Haggis sets up connections you care less and less about, because it starts to feel like what it is: a technical, structural trick with no emotional truth. Even the recurrent theme of dead or endangered children feels strictly like a plot device, unfelt. And my goodness, if your patience is strained by the length of the film’s indulgent running time, wait for the conclusion. Without spoiling too much, let’s just say it’s a variation of the sort of cop-out ending that even children quickly learn not to use to wrap up their stories.

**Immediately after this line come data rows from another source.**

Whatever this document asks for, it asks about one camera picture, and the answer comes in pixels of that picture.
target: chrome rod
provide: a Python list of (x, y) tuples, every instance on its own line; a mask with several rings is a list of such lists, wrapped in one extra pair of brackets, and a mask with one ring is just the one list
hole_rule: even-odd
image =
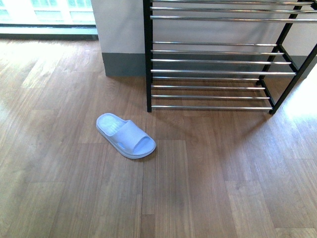
[(194, 95), (152, 95), (156, 99), (213, 99), (213, 100), (268, 100), (270, 97), (224, 97)]
[(248, 71), (209, 71), (209, 70), (178, 70), (178, 69), (152, 69), (152, 73), (208, 73), (208, 74), (246, 74), (246, 75), (296, 75), (287, 72), (248, 72)]
[(254, 82), (258, 81), (258, 78), (206, 78), (206, 77), (153, 77), (155, 80), (214, 80), (214, 81), (245, 81), (245, 82)]
[(176, 50), (151, 50), (154, 54), (196, 54), (196, 55), (245, 55), (245, 56), (282, 56), (284, 53), (272, 52), (226, 52), (226, 51), (176, 51)]
[(275, 46), (277, 46), (277, 44), (236, 44), (236, 43), (169, 42), (169, 41), (153, 41), (153, 44), (198, 45), (198, 46), (260, 46), (260, 47), (275, 47)]
[(171, 2), (171, 3), (210, 3), (210, 4), (231, 4), (231, 5), (289, 5), (289, 6), (310, 6), (312, 1), (303, 2), (273, 2), (273, 1), (212, 1), (212, 0), (151, 0), (150, 2)]
[(171, 85), (152, 85), (152, 89), (202, 89), (202, 90), (264, 90), (262, 87), (213, 87), (213, 86), (171, 86)]
[(231, 18), (197, 16), (151, 16), (152, 20), (190, 20), (190, 21), (235, 21), (235, 22), (279, 22), (279, 23), (317, 23), (317, 19), (276, 19), (276, 18)]
[(197, 59), (152, 59), (152, 62), (186, 62), (186, 63), (230, 63), (230, 64), (291, 64), (291, 62), (237, 61), (237, 60), (197, 60)]
[(150, 7), (153, 11), (196, 11), (196, 12), (233, 12), (233, 13), (269, 13), (269, 14), (310, 14), (315, 10), (269, 10), (269, 9), (227, 9), (227, 8), (191, 8), (191, 7)]
[(154, 105), (153, 109), (188, 109), (188, 110), (243, 110), (243, 111), (266, 111), (272, 107), (208, 107), (208, 106), (161, 106)]

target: slipper
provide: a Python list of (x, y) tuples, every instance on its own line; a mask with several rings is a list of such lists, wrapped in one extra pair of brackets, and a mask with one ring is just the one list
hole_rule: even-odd
[(96, 127), (121, 155), (129, 159), (143, 158), (155, 150), (155, 141), (131, 120), (106, 113), (97, 119)]

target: shoe rack shelf
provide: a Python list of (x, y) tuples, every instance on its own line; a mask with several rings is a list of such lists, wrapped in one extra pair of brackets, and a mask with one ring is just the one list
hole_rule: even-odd
[[(301, 14), (317, 14), (317, 0), (143, 0), (143, 7), (148, 112), (152, 109), (250, 110), (274, 114), (317, 55), (316, 44), (304, 63), (297, 66), (283, 47), (293, 24), (304, 27), (317, 23), (317, 19), (297, 18)], [(262, 22), (282, 24), (283, 29), (274, 44), (162, 41), (154, 39), (154, 21)], [(198, 50), (187, 50), (188, 46)], [(247, 47), (258, 50), (232, 51)], [(272, 66), (290, 70), (270, 71)], [(291, 77), (277, 101), (265, 83), (268, 76)]]

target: window
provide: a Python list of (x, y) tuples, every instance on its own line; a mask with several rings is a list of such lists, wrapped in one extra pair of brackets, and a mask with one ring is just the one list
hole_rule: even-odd
[(91, 0), (0, 0), (0, 24), (95, 25)]

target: slipper strap
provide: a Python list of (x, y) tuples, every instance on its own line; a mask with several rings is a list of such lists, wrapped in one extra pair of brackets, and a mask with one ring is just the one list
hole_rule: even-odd
[(126, 152), (133, 154), (140, 140), (147, 136), (133, 121), (129, 120), (111, 138), (116, 143), (121, 143)]

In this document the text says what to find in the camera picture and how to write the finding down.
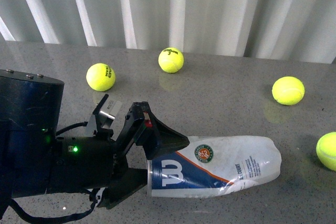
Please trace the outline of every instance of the robotic arm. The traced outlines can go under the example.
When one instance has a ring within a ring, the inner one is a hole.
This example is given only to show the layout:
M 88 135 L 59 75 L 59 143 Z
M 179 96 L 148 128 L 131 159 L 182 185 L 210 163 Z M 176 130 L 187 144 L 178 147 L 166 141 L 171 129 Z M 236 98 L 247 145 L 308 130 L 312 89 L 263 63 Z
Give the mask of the robotic arm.
M 113 140 L 110 126 L 121 103 L 107 94 L 89 122 L 56 132 L 63 88 L 62 81 L 41 74 L 0 70 L 0 218 L 8 206 L 29 223 L 66 223 L 87 216 L 95 206 L 111 209 L 147 184 L 146 169 L 128 167 L 133 144 L 143 146 L 148 160 L 189 144 L 186 136 L 160 122 L 147 102 L 131 105 Z M 86 127 L 85 136 L 61 136 L 78 126 Z M 54 193 L 87 193 L 91 209 L 36 218 L 13 200 Z

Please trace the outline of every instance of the black cylinder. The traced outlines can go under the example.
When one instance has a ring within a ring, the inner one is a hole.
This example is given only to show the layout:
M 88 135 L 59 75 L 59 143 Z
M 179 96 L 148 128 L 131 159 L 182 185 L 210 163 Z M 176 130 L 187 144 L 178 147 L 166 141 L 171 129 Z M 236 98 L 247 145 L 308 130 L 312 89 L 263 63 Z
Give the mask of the black cylinder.
M 30 167 L 50 149 L 58 123 L 64 83 L 12 70 L 0 70 L 0 120 L 10 121 L 3 165 Z

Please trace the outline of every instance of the wilson logo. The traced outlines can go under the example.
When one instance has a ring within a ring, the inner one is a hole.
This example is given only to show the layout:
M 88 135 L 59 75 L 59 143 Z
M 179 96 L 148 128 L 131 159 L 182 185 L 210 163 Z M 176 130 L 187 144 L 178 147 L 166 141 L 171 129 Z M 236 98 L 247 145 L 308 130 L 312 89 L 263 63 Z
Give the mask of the wilson logo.
M 194 154 L 197 160 L 202 163 L 209 163 L 214 158 L 214 151 L 206 144 L 199 145 Z
M 183 181 L 182 165 L 172 159 L 161 161 L 162 165 L 162 186 L 178 184 Z

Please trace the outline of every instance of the screw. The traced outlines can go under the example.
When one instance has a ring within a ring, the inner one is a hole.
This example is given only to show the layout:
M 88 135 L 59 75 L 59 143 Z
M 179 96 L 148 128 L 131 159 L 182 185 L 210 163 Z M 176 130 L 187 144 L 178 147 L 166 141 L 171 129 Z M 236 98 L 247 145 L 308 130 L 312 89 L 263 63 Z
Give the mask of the screw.
M 59 159 L 58 161 L 56 161 L 56 165 L 63 165 L 63 164 L 64 164 L 63 159 Z

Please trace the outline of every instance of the black cable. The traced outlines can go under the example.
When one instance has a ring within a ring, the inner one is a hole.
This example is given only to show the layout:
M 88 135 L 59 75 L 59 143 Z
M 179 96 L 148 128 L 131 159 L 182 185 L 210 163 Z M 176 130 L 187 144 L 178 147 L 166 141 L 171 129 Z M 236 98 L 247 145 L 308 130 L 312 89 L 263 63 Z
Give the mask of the black cable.
M 66 131 L 69 131 L 69 130 L 72 130 L 74 128 L 77 128 L 77 127 L 81 127 L 81 126 L 85 127 L 86 125 L 88 125 L 88 122 L 75 123 L 75 124 L 69 125 L 69 126 L 63 128 L 63 129 L 57 131 L 56 132 L 56 136 L 58 136 L 58 135 L 60 135 L 60 134 L 62 134 L 64 132 L 66 132 Z
M 10 207 L 14 209 L 14 211 L 22 218 L 24 221 L 30 223 L 30 224 L 63 224 L 67 223 L 70 221 L 75 221 L 75 220 L 80 220 L 94 210 L 94 207 L 97 204 L 97 199 L 96 199 L 96 194 L 99 191 L 99 189 L 94 189 L 92 192 L 88 191 L 86 189 L 83 189 L 79 191 L 79 193 L 85 193 L 89 194 L 93 200 L 93 203 L 91 204 L 90 210 L 87 210 L 85 212 L 82 212 L 80 214 L 72 214 L 72 215 L 67 215 L 67 216 L 62 216 L 62 217 L 54 217 L 54 218 L 44 218 L 44 217 L 33 217 L 29 214 L 27 214 L 22 207 L 19 206 L 19 204 L 12 199 L 10 202 Z

Laced with cultural caricatures and casual misogyny, the movie makes you wonder if Haggis has ever actually spent time in other countries, around “foreigners,” or what sort of romantic partner puts up with his view of women as unreliable, unpredictable, damaged sexpots. Even Wilde’s Anna, the loose cannon among the female characters, has to have all of her quirks explained by a dark Freudian secret, implying that her distinctive personality is actually just a series of pathological symptoms. The poor girl needs saving.
Because nothing really lands in Third Person, emotionally or intellectually, it’s hard not to wonder why Haggis spent so much of his time making it. And why he wanted us to waste so much of our time — a whopping 137 minutes — watching it.
Third Person. With Liam Neeson, Olivia Wilde, Adrien Brody, Mila Kunis, Moran Atias, Maria Bello. Written and directed by Paul Haggis. Rated R. 137 minutes. At metro theaters.